WORK REQUIRED:
From the line containing "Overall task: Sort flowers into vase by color" to the last line below, retype everything word for word.

══ AVAILABLE DATA

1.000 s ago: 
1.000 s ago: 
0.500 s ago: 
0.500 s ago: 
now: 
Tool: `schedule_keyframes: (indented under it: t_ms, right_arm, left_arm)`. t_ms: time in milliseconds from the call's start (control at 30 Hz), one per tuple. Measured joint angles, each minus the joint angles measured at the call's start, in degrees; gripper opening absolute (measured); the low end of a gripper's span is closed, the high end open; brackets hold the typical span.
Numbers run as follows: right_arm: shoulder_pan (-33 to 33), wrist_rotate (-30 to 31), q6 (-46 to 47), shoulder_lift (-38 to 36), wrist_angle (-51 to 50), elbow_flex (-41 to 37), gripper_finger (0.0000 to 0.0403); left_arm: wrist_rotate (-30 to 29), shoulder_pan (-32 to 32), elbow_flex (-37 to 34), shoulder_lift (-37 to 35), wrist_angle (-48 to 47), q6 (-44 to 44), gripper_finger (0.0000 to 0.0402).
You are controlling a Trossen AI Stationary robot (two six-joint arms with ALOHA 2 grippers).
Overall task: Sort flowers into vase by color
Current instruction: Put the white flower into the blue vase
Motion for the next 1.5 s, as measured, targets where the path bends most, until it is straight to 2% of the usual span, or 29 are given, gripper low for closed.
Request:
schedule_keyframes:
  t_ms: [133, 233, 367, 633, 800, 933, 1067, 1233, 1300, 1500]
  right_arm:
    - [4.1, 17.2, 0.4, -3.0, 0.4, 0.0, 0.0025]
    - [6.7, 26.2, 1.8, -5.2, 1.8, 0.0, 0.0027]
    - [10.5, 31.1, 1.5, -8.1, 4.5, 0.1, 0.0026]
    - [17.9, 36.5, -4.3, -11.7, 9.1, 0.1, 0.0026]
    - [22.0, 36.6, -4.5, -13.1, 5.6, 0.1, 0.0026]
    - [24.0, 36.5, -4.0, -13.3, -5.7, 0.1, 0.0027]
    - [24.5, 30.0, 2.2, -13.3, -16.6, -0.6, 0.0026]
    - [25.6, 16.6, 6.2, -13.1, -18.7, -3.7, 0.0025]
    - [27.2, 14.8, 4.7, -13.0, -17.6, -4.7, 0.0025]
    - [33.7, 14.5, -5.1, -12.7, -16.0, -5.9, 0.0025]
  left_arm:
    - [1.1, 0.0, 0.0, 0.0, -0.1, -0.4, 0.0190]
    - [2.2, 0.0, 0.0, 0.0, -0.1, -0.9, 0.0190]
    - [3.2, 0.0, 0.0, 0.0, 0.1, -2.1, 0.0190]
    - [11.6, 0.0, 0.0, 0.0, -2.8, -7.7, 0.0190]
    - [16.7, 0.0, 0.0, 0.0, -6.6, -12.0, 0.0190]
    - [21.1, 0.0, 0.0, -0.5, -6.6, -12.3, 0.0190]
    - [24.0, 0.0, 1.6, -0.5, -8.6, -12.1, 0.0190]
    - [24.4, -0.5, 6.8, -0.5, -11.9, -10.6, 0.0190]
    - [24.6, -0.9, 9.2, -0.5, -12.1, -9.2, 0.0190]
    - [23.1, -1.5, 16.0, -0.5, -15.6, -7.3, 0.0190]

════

PROBLEM SOLUTION:
Overall task: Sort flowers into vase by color
Current instruction: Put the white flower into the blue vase
Motion for the next 1.5 s, as measured, targets where the path bends most, until it is straight to 2% of the usual span, or 29 are given, gripper low for closed.
Request:
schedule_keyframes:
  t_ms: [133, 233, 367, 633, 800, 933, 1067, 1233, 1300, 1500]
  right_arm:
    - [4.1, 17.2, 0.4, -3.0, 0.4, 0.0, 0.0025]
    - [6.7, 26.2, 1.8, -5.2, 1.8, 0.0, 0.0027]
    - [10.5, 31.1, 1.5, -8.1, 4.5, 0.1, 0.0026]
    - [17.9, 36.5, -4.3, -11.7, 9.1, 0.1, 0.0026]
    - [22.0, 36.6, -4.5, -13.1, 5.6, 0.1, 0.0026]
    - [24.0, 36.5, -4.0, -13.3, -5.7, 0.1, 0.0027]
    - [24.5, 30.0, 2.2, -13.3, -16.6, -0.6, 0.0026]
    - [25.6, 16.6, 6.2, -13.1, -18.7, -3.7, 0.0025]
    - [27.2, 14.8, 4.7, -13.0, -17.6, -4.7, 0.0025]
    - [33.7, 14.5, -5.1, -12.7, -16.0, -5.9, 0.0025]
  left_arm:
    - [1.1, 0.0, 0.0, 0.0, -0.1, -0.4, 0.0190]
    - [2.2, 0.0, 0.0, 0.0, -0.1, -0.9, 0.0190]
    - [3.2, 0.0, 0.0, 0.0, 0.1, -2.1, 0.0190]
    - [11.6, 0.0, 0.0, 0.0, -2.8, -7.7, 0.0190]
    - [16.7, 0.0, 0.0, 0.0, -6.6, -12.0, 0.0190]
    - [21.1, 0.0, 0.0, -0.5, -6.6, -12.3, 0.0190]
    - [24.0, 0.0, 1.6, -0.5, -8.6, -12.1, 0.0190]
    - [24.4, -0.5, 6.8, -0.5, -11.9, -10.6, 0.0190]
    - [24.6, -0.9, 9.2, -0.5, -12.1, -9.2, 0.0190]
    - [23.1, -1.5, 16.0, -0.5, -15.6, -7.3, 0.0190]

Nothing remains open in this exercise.